Sankaran Kutty Kunjiraman Pottekkatt (14 March 1913 – 6 August 1982), popularly known as S. K. Pottekkatt, was an Indian writer of Malayalam literature and a politician from Kerala, India. He was also a great traveller among the Keralites, who wrote many travelogues for the people who have been unintroduced to the outside world. He was the author of nearly sixty books which include ten novels, twenty-four collections of short stories, three anthologies of poems, eighteen travelogues, four plays, a collection of essays and a couple of books based on personal reminiscences. he was a recipient of Kerala Sahitya Akademi Award for Novel, Sahitya Akademi Award and the Jnanpith Award.
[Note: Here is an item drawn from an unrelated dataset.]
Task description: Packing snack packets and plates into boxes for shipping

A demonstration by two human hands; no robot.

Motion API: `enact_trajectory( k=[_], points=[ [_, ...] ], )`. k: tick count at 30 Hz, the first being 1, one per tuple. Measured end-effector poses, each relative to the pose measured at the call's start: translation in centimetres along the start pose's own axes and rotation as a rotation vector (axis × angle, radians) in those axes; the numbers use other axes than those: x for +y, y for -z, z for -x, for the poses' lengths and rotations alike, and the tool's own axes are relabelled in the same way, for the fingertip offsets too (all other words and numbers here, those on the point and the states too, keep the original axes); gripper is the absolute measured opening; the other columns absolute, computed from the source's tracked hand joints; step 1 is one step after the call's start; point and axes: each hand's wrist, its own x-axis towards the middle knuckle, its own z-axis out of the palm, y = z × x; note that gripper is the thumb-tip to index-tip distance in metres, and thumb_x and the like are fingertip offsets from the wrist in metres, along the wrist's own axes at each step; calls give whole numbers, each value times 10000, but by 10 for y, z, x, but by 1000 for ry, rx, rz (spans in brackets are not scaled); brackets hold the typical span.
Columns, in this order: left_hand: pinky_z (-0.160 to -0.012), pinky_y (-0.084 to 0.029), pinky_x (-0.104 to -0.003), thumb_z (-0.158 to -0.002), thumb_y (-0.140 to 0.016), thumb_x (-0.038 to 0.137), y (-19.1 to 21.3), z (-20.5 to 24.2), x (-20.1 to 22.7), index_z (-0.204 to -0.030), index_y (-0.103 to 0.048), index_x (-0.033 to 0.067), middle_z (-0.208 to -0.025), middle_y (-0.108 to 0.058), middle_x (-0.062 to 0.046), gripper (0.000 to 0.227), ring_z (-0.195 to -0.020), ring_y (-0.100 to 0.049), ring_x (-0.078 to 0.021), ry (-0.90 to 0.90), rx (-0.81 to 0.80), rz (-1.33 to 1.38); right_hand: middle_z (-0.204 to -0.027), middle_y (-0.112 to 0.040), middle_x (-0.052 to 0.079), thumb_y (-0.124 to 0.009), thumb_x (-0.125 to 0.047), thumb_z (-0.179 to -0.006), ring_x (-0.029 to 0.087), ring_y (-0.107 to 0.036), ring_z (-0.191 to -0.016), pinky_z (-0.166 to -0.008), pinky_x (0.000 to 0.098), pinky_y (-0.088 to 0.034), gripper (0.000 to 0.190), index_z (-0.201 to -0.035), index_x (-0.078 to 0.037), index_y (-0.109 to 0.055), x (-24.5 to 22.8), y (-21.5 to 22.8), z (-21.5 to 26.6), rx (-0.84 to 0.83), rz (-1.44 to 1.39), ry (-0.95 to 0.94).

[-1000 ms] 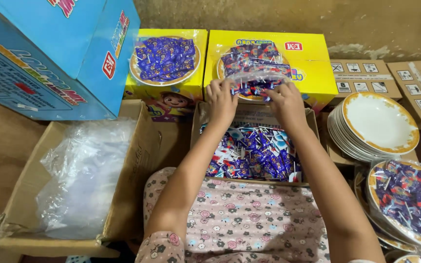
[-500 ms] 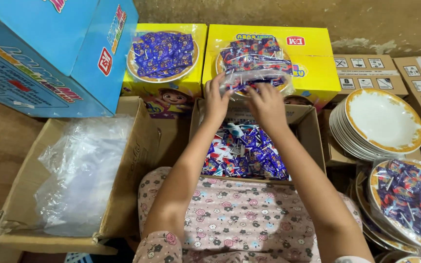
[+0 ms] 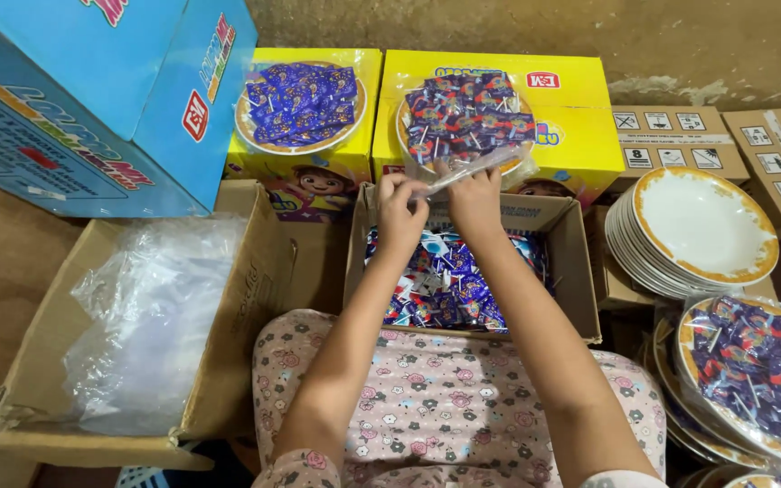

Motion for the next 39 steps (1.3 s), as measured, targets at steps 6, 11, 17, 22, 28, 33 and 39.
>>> enact_trajectory(
  k=[6, 11, 17, 22, 28, 33, 39],
  points=[
    [-703, -547, -390, -870, -698, 22, 26, 22, 57, -1139, -700, 97, -754, -656, -99, 279, -716, -649, -287, 409, -87, 180, -857, -730, 42, -655, -200, -895, 284, -691, -834, -864, 504, -472, 385, -1252, -330, -713, 1, -27, 12, -13, 45, 14],
    [-631, -548, -421, -832, -727, 165, 25, 33, 66, -971, -710, 131, -657, -682, -116, 144, -704, -707, -338, 457, -106, 37, -945, -768, 29, -681, -199, -865, 287, -717, -836, -865, 515, -478, 338, -1178, -309, -744, 2, 0, -8, -22, 23, -8],
    [-824, -503, -398, -707, -762, 116, 38, 44, 64, -721, -530, 144, -857, -559, -53, 233, -888, -600, -312, 7, -95, 76, -1116, -768, 30, -609, -192, -954, 333, -691, -1121, -960, 526, -459, 341, -1263, -306, -696, 5, 1, -9, -216, -55, -27],
    [-654, -523, -411, -767, -703, 60, 33, 69, 58, -816, -552, 145, -646, -521, -75, 180, -673, -627, -335, 28, -186, 181, -1154, -768, 41, -566, -186, -1012, 341, -687, -1167, -995, 538, -448, 307, -1271, -313, -674, -1, 17, -21, -317, -86, -78],
    [-674, -604, -332, -879, -566, -111, 51, 84, 96, -869, -552, 112, -923, -578, -56, 224, -770, -695, -232, 82, -122, 73, -1230, -745, 55, -639, -387, -968, 377, -642, -1220, -986, 571, -437, 417, -1378, -311, -623, -1, 3, -19, -342, -24, -114],
    [-631, -648, -435, -787, -573, -140, 50, 92, 95, -1132, -504, 84, -1118, -490, -136, 417, -861, -698, -388, 80, -140, -200, -1349, -693, 58, -571, -291, -1036, 379, -558, -1340, -1055, 612, -380, 398, -1435, -296, -580, 3, -19, -8, -467, -80, -156],
    [-894, -608, -467, -803, -549, -185, 42, 126, 62, -1330, -367, 19, -1324, -418, -252, 594, -1122, -637, -411, 248, -274, -32, -1629, -395, 209, -616, -326, -1005, 446, -188, -1554, -1229, 628, -113, 714, -1638, -161, -331, -13, 22, -25, -613, -179, -192]
  ],
)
His works have been translated into English, Italian, Russian, German and Czech, besides all major Indian languages.
Biography
S. K. Pottekkatt was born on March 14, 1913, in Calicut (Kozhikode) to Kunjiraman Pottekkat, an English school teacher and his wife, Kittuli.[1] After early schooling at Ganapath School, he matriculated from Zamorin’s High School in Calicut in 1929 and passed the intermediate examination from Zamorin’s Guruvayurappan College, Calicut in 1934 but could not find a job for three years, a period which he utilised for studying classics from Indian and western literature. In 1937, he joined Calicut Gujarati School as a teacher where he taught for almost three years.[2] He was involved with activities of the Indian National Congress and attended the Tripuri session of 1939 for which he resigned from the job as the school authorities did not allow him to leave of absence. Subsequently, he moved to Bombay and Lucknow where he stayed until 1945, doing many jobs.[1] After returning to Kerala in 1945, he travelled to many parts of India and went on his first overseas tour in 1949 when he visited Africa, Switzerland, Italy, Germany, France and England. In 1952, he again went overseas to visit Ceylon, Malaya, and Indonesia.[2]
Pottekkatt married Jayavalli in 1950 and the couple had two sons and two daughters. His wife died in 1980 and two years later, he suffered a paralytic stroke in July 1982, and he died on August 6, 1982, in a private hospital in Calicut.